From the records below, count the lines containing the word "lower" and give only that number.

Records from a collection:
===============

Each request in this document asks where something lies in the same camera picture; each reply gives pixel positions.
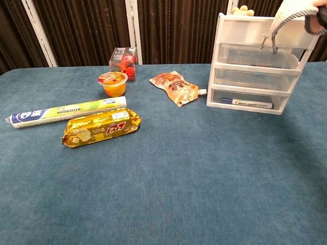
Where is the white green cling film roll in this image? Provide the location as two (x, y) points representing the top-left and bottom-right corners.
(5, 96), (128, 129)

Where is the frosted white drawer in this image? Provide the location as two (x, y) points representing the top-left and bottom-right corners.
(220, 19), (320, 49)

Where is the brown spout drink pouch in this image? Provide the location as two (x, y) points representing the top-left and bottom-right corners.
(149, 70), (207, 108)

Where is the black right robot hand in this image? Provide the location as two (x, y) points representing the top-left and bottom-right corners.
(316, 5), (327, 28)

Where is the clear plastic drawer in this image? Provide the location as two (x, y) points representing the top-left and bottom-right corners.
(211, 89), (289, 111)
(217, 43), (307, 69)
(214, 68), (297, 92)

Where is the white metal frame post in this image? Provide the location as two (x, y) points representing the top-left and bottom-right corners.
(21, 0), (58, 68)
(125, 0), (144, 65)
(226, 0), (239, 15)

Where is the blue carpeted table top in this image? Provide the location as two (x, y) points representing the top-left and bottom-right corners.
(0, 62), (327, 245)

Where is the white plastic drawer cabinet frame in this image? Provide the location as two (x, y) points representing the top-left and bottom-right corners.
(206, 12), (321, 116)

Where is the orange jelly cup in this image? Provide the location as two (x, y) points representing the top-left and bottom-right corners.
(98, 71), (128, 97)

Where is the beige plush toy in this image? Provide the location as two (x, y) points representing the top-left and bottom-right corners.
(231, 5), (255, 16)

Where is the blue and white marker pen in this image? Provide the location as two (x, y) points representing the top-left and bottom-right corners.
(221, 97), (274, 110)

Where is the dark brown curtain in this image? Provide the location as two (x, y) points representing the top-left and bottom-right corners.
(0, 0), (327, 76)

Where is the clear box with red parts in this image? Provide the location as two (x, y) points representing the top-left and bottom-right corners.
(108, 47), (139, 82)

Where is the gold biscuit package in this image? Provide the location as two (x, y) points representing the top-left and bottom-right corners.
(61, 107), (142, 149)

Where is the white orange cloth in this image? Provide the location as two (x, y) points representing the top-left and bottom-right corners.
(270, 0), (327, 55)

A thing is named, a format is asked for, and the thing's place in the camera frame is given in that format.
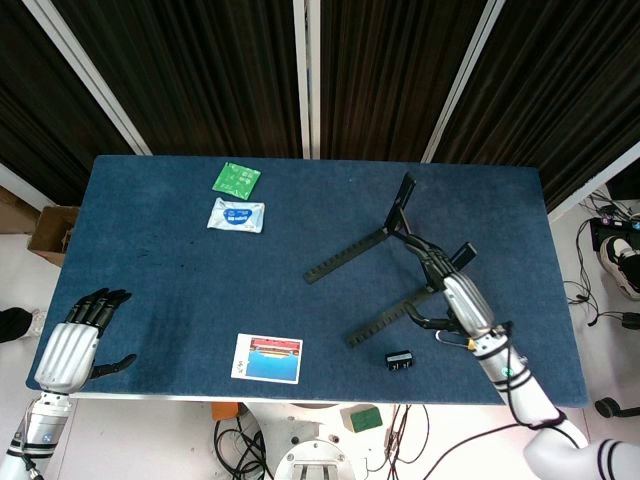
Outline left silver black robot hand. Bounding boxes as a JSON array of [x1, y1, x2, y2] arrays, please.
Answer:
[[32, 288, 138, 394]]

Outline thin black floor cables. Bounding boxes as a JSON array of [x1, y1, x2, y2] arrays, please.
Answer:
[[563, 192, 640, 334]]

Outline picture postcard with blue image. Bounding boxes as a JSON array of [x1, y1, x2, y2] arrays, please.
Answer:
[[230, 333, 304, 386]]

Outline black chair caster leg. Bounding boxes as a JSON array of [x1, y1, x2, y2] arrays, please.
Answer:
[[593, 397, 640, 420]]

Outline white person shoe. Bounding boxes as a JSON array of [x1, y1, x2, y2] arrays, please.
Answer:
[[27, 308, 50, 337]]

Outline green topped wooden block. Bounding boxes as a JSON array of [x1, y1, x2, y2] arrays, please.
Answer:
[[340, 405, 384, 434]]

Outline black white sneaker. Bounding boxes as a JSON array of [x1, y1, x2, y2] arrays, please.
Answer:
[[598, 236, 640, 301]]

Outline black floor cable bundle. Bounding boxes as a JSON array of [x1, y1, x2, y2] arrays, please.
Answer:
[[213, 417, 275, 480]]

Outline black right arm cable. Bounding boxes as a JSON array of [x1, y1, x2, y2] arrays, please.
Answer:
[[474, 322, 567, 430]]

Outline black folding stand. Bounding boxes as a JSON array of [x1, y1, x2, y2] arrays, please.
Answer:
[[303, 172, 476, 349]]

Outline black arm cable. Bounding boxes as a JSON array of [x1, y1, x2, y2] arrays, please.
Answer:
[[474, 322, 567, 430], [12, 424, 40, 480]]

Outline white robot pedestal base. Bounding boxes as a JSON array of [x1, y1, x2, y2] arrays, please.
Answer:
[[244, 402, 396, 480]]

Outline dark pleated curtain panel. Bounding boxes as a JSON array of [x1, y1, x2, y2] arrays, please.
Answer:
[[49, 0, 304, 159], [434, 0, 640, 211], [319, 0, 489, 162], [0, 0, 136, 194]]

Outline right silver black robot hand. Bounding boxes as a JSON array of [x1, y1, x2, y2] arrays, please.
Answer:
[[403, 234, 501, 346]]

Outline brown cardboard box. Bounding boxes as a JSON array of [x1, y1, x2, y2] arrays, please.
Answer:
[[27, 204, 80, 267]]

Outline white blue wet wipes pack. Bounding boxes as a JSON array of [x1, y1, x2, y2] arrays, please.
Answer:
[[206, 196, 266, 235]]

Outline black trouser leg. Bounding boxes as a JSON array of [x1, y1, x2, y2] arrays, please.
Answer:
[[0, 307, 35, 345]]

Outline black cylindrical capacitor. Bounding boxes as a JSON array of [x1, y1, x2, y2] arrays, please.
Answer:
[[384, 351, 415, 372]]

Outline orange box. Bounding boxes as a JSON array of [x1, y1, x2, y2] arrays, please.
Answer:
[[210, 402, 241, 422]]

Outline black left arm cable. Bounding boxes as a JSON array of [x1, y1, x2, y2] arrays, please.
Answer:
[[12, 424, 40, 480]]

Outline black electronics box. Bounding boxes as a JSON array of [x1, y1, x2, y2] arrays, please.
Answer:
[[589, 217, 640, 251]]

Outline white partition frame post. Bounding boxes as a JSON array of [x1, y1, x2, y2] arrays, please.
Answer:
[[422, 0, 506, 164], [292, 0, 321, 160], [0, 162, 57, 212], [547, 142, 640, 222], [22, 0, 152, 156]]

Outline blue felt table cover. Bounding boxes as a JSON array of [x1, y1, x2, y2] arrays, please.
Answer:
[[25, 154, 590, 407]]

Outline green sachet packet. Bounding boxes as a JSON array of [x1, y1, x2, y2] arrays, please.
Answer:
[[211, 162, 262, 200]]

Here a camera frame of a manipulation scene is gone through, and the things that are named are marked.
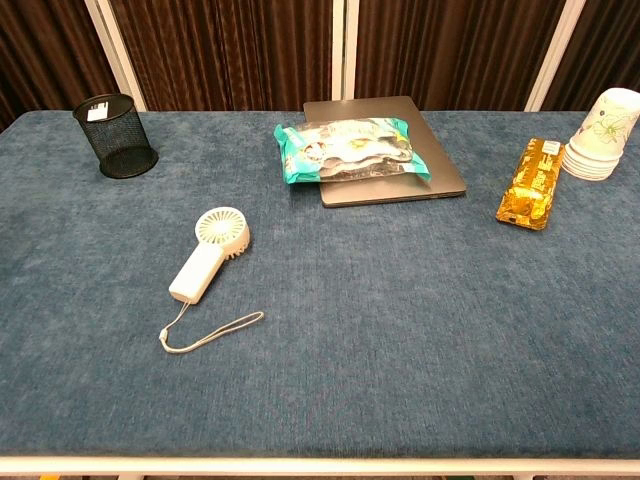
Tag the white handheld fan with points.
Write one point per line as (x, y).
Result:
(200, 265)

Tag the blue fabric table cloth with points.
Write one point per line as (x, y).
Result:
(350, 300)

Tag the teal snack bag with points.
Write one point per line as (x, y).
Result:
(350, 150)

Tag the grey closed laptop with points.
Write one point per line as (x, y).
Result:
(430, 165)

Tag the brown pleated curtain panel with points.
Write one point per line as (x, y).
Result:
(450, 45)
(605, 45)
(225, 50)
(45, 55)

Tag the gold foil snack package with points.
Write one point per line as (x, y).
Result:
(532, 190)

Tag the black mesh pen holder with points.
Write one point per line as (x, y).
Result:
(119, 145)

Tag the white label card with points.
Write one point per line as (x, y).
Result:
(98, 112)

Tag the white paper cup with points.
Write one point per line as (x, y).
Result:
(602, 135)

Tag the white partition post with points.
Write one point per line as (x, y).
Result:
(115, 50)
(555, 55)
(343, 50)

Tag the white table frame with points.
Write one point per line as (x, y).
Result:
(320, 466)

===============

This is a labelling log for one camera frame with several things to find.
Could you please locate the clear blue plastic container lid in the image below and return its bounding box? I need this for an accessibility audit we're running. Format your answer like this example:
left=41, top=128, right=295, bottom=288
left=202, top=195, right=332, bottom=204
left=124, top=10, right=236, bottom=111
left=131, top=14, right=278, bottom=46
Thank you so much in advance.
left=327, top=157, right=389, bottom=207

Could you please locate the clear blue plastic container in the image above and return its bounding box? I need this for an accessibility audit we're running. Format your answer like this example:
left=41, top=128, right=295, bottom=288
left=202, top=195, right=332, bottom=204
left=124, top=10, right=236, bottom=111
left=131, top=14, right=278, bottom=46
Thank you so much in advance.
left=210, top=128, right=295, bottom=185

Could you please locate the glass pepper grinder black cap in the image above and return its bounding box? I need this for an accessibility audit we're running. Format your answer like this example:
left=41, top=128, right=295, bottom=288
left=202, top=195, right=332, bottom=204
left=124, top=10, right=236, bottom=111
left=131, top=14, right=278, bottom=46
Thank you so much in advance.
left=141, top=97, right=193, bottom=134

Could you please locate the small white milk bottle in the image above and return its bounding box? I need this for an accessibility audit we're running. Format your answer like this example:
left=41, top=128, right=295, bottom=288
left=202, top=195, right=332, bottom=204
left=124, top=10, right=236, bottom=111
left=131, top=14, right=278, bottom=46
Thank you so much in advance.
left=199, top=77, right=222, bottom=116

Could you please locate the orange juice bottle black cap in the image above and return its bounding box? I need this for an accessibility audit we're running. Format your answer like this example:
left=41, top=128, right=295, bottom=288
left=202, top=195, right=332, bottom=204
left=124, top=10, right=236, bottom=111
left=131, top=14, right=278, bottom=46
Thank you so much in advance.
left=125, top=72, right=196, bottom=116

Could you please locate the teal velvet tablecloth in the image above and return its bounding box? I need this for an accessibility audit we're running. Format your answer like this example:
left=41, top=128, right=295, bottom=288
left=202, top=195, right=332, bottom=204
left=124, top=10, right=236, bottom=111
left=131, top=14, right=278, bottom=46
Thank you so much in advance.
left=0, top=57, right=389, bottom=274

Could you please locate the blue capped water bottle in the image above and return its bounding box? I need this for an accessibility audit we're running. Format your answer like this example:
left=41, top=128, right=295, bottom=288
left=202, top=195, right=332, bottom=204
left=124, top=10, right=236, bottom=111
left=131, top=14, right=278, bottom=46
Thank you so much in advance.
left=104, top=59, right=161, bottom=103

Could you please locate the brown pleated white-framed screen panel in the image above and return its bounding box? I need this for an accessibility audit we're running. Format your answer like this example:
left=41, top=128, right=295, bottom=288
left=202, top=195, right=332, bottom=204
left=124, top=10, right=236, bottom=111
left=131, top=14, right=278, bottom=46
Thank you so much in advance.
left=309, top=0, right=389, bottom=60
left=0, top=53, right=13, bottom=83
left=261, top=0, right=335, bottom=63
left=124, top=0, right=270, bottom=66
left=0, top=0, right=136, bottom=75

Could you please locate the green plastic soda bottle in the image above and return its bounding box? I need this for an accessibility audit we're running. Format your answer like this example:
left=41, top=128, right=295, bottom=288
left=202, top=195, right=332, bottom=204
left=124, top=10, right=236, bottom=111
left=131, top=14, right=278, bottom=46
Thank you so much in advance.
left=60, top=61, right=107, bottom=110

===============

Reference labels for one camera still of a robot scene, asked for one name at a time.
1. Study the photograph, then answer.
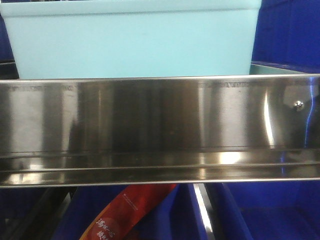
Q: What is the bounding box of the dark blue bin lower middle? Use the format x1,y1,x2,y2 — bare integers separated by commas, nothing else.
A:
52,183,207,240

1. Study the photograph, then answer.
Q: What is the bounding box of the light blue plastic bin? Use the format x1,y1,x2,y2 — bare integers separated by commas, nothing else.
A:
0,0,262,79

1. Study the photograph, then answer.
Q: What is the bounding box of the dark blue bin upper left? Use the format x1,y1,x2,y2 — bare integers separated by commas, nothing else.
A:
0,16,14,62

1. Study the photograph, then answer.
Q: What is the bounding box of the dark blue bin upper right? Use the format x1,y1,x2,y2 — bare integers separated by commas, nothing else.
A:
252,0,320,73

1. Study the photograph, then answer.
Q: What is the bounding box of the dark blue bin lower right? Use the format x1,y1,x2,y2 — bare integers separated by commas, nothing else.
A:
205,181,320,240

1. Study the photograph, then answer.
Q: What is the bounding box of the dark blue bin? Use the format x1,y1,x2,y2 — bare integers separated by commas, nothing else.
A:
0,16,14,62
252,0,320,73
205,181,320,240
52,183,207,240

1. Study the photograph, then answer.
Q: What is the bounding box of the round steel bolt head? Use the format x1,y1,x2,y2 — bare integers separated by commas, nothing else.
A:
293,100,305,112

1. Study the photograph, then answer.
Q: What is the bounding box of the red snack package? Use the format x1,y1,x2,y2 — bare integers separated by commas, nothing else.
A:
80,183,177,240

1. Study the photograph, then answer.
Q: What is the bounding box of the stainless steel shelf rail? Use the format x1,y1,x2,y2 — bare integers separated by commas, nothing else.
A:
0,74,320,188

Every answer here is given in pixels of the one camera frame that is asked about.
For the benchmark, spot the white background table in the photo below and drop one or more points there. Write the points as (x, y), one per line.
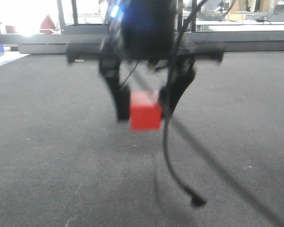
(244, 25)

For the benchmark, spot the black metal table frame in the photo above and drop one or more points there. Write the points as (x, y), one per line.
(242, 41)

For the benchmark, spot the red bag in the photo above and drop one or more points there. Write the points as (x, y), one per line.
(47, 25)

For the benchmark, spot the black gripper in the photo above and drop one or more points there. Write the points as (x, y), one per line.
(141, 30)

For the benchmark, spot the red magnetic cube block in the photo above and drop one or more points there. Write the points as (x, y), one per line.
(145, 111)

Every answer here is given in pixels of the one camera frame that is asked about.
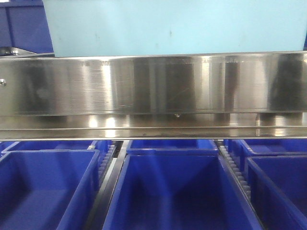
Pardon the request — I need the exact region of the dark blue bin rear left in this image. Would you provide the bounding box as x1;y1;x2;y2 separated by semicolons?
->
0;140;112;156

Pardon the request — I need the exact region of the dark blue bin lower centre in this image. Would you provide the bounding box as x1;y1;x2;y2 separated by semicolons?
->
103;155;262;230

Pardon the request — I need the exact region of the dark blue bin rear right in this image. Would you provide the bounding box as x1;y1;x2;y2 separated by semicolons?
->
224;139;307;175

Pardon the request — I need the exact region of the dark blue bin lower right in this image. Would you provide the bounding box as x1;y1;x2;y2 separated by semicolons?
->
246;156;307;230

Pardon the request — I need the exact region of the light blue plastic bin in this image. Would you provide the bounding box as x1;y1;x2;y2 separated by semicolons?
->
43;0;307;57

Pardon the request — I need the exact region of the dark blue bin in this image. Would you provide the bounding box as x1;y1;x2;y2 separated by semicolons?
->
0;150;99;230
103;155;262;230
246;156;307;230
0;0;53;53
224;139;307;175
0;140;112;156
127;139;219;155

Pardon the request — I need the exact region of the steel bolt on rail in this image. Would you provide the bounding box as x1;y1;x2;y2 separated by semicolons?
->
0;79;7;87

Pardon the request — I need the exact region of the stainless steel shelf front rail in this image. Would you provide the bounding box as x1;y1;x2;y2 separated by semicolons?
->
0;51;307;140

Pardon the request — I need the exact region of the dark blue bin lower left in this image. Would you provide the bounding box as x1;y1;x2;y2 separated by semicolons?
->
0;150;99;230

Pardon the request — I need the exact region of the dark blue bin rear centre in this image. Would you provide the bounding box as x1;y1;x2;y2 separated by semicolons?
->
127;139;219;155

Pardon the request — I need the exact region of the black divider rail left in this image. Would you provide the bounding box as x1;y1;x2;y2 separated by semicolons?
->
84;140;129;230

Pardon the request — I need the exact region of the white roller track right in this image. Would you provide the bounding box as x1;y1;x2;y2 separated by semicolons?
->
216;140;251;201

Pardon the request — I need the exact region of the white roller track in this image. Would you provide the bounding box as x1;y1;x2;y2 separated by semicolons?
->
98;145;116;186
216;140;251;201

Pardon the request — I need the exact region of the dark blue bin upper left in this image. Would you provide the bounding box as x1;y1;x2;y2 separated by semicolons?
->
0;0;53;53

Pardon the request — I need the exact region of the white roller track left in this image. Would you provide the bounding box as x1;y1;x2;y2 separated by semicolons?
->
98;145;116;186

===============

#### RESULT OF THIS EXERCISE:
5